Tories knocked back over plans to have Queen's portrait in every school and children taught national anthem
A Tory proposal calling on schools to display a portrait of the queen and teach pupils the national anthem has been criticised for ‘dismissing’ teachers who have worked through the pandemic.
In a motion entitled ‘for Queen and country’ the Conservative group called for the borough’s schools to fly the Union Jack ‘all year round’, reject ‘cancel culture’ and ‘cherish’ freedom of speech.
It was tabled by Royton North councillor Dave Arnott and seconded by Saddleworth North councillor Pam Byrne.
However Labour were critical of the motion and accused the Tory group of putting ‘politics before children’.
Speaking at full council, Coun Arnott, who told members he himself was a former soldier, added that ‘saying that you’re proud to be British should not be a source of shame’.
“We believe that there is nothing wrong with patriotism or flying our national flag. It is one of the many things that binds our society together,” he said.
“We believe in the union of the United Kingdom of Great Britain and Northern Ireland and we believe in defending our union, our democracy and our shared history in the four nations that make up the United Kingdom.
“We should be proud of the outstanding role it has played across the world in education, art, culture, science, engineering and in exporting democracy and the rule of law.
“We do not celebrate our culture and history enough, nor show sufficient pride in our country.
“We oppose the attempt by some to try to rewrite, remove or cancel our history without public consultation or context.
“Democracy and freedom of speech are paramount to our national history and cancelling our history is simply un-British.
“We must have a common purpose. By teaching children to sing the national anthem, proudly displaying our national flag on schools and public buildings as well as a portrait of her majesty the queen in a prominent place in our schools and buildings we create a sense of identity and belonging in our country.
“This is not unusual or uncommon around the world. This is an opportunity for everyone to come together and reassert our pride in our country.”
Coun Byrne told the chamber that she ‘absolutely believes’ in the motion.
“We in Oldham have led in industry, music, aviation, engineering, and let’s go to the forefront again and be leaders,” she added.
“Sadly many people and especially children think that the flag is for sporting occasions, the national anthem is for sporting occasions.”
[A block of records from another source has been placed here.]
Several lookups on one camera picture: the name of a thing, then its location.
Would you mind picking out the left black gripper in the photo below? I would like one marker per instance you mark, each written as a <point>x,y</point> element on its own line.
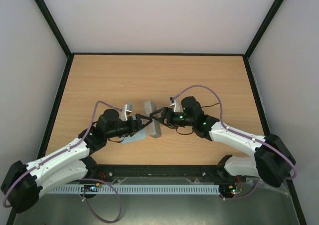
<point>133,129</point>

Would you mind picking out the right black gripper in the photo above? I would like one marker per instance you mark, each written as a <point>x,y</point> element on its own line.
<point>165,116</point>

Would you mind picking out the grey felt glasses case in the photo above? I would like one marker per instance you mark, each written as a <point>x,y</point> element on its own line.
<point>154,129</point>

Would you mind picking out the light blue cleaning cloth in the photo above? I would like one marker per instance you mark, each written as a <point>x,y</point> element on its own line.
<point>135,136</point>

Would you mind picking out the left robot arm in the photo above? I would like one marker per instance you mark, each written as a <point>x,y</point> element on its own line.
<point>25,184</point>

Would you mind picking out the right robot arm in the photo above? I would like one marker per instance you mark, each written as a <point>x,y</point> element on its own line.
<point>267,157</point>

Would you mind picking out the clear plastic sheet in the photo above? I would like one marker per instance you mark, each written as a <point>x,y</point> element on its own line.
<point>262,207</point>

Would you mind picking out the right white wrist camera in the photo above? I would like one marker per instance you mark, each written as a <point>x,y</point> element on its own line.
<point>175,105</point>

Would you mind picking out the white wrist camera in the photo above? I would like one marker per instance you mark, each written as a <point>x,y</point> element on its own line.
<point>175,105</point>
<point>126,111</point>

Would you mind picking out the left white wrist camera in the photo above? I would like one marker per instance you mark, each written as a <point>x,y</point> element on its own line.
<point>126,111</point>

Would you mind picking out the light blue slotted cable duct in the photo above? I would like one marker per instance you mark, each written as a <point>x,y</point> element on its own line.
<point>138,189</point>

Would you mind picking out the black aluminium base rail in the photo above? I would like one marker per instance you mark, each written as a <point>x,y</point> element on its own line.
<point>206,174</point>

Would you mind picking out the black cage frame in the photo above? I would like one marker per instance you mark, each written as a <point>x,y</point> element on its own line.
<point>70,56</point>

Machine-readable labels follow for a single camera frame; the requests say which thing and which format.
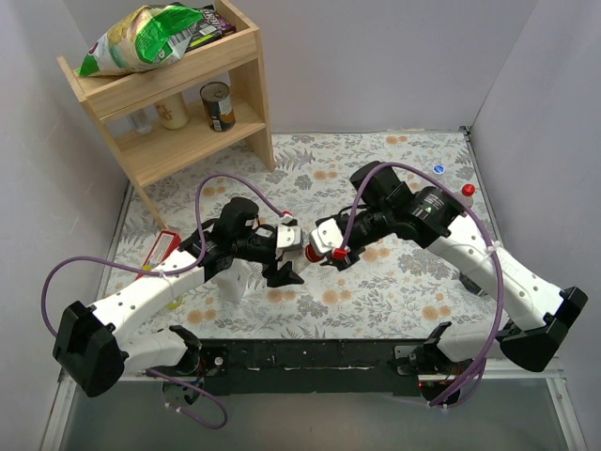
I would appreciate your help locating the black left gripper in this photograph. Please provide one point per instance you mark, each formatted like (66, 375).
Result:
(278, 261)

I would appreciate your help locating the red bottle cap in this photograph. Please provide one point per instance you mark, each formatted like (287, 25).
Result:
(311, 254)
(468, 190)

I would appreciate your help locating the blue white bottle cap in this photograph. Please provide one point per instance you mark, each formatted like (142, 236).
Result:
(439, 169)

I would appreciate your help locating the small glass bottle red rim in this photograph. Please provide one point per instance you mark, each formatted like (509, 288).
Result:
(299, 260)

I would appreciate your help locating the crushed clear bottle red label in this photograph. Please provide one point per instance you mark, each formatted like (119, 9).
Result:
(465, 200)

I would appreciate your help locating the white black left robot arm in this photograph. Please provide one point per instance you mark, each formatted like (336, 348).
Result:
(96, 345)

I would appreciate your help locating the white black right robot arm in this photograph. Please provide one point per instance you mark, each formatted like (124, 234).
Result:
(535, 315)

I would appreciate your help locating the white bottle black cap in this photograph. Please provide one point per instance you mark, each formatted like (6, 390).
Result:
(232, 282)

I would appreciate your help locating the yellow cap bottle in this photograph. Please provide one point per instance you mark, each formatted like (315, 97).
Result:
(175, 302)

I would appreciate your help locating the red snack box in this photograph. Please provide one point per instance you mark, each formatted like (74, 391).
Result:
(163, 246)

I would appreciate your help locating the wooden shelf unit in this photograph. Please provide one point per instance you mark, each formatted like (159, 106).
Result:
(146, 159)

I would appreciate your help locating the dark food can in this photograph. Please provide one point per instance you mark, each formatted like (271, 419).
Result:
(218, 106)

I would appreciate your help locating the cream jar on shelf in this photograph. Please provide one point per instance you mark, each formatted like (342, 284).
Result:
(172, 112)

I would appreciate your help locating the clear glass on shelf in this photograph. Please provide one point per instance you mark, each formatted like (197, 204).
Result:
(140, 122)

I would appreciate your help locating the dark purple snack box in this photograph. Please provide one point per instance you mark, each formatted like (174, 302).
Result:
(212, 27)

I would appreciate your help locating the green chip bag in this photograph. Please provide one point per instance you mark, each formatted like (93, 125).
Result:
(149, 38)

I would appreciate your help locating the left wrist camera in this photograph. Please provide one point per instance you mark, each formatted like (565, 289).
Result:
(288, 238)

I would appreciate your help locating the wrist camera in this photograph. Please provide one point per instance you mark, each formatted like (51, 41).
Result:
(288, 238)
(326, 240)

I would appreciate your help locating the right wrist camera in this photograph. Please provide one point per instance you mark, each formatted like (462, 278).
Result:
(326, 240)

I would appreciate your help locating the aluminium frame rail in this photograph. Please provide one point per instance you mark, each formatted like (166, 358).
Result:
(519, 410)

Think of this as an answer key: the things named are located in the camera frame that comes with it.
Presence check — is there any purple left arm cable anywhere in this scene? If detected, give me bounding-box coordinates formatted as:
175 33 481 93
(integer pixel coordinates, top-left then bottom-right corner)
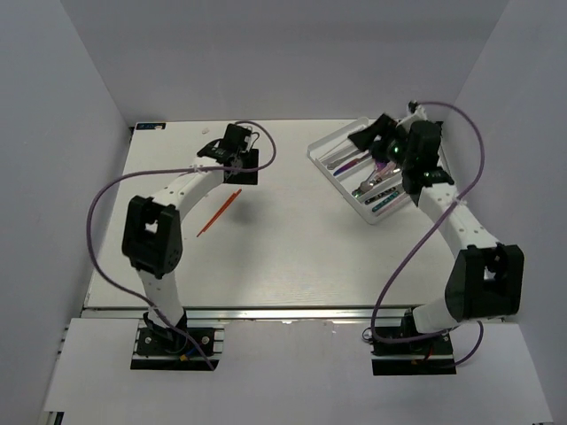
86 120 278 371

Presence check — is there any teal handled silver fork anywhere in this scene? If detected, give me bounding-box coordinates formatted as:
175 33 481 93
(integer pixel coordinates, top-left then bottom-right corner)
372 191 400 213

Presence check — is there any clear chopstick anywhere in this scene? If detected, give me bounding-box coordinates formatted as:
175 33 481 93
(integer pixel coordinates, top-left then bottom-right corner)
319 136 352 161

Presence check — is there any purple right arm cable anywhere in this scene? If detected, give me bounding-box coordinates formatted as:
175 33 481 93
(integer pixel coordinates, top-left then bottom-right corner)
370 101 486 367

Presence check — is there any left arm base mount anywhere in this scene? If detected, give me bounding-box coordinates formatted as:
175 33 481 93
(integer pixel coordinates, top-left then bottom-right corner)
130 313 224 372

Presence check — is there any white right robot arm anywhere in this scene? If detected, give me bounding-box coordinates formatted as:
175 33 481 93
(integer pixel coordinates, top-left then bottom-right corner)
348 114 524 353

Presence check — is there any blue label sticker left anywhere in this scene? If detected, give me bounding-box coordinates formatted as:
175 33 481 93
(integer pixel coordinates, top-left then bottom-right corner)
135 122 167 131

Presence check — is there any black handled silver fork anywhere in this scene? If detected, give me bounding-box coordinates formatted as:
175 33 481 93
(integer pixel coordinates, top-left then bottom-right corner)
364 187 399 205

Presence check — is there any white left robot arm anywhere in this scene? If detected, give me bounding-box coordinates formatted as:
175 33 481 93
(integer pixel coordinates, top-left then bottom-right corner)
121 122 259 353

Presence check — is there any orange chopstick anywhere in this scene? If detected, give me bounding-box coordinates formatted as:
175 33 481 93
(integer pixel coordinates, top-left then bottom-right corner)
197 189 242 237

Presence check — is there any pink handled silver spoon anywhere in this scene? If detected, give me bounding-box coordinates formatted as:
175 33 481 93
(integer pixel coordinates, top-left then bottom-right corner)
358 163 400 193

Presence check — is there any ornate silver table knife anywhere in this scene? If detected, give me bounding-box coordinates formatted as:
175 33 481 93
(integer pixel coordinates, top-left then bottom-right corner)
326 151 370 171

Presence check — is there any white compartment cutlery tray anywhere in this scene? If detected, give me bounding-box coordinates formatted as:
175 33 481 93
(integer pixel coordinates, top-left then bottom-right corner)
307 117 409 225

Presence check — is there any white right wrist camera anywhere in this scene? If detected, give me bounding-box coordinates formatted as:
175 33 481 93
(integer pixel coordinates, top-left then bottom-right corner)
403 101 428 129

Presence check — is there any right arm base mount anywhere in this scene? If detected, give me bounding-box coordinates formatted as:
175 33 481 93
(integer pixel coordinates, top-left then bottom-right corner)
361 328 456 376

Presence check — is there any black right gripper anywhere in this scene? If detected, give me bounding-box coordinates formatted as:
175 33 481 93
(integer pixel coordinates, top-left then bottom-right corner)
347 114 414 171

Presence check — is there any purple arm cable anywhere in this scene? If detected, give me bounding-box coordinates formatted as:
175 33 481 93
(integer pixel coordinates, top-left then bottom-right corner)
86 120 278 371
370 101 486 367

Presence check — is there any iridescent rainbow steak knife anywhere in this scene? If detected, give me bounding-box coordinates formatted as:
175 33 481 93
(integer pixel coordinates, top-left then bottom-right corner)
333 154 370 175
She said the proposal to display the portrait of the queen in schools would coincide with the queen’s jubilee next year, adding ‘70 years on the throne – who can top that’.
But Coun Shaid Mushtaq, cabinet member for education and skills responded: “Teachers, school leaders and support staff have at great risk to themselves ensured that our most vulnerable children and those of our key workers have been safe, well fed, looked after, and educated.
“This motion dismisses everything they’ve done, everything they do and everything they will continue to do.
“That the most important thing to the Conservative group for our schools and the challenges they face is this motion highlights the complete lack of understanding and acknowledgement of what they’ve been through and the ongoing challenges because let’s face it – this pandemic is still with us.
“This motion says to all those educating and caring for those children what you’ve done over the past 18 months isn’t a big deal, it’s your job so shut up and get on with it.
“This is why I will not be supporting the motion. My message to the Conservative councillors is simple – Oldham children before politics.”
Liberal Democrat Coun Dave Murphy recommended that the motion go before the overview and scrutiny panel for further discussion but this was rejected by a majority of councilors.
Fellow Lib Dem Coun Sam Al-Hamdani said: “The idea of pride in a nation is a positive thing. But as it stands this motion I don’t believe has full merit.
“There is lots of good in it but there are also things I don’t appreciate. It indicates that this is the way that we should celebrate our country. I believe it is the right of everybody to find their own way to celebrate this country, to celebrate what is good about it.
“Defining it in this way in this motion I think that stands to some extent against freedom of speech.”
A recorded vote was taken, where Labour voted against, Lib Dems abstained and the Conservatives and members of the Failsworth Independent Party supported.
There were 35 votes against, 10 for and seven abstentions.